= WHAT THE TASK REQUIRES =
Word for word, transcribe the data below.

(Stored items from a collection)
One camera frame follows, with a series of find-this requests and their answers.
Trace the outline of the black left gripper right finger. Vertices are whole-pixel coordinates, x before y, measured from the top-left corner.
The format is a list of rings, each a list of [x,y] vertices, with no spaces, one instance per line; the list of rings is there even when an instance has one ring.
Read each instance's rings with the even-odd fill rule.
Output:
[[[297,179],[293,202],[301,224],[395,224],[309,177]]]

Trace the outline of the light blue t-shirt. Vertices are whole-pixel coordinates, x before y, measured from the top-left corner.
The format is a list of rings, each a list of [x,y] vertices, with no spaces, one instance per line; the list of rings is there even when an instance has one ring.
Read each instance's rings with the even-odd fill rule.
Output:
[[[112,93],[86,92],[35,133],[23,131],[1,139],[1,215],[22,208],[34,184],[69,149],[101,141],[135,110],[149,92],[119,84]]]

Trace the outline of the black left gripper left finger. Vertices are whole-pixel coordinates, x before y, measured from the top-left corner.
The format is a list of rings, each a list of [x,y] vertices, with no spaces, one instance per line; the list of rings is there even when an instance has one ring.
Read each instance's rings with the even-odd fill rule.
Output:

= RESPONSE AREA =
One camera frame follows, with a series of find-this requests and their answers.
Trace the outline of the black left gripper right finger. Vertices are whole-pixel coordinates, x before y, measured from the top-left corner.
The format is a list of rings, each a list of [x,y] vertices, with no spaces, one instance per line; the list of rings is there even when an instance has one ring.
Read each instance's rings with the even-odd fill rule.
Output:
[[[297,179],[293,202],[301,224],[395,224],[309,177]]]

Trace the outline of the light blue t-shirt. Vertices are whole-pixel coordinates, x before y, measured from the top-left corner.
The format is a list of rings, each a list of [x,y] vertices, with no spaces, one instance per line; the list of rings is there even when an instance has one ring.
Read each instance's rings with the even-odd fill rule.
Output:
[[[112,93],[86,92],[35,133],[23,131],[1,139],[1,215],[22,208],[34,184],[69,149],[101,141],[135,110],[149,92],[119,84]]]

Trace the outline of the black left gripper left finger. Vertices are whole-pixel coordinates, x before y, measured from the top-left corner.
The format is a list of rings, each a list of [x,y] vertices, with no spaces, one instance per line; the list of rings is there even when an instance has one ring.
Read each instance's rings with the even-odd fill rule.
Output:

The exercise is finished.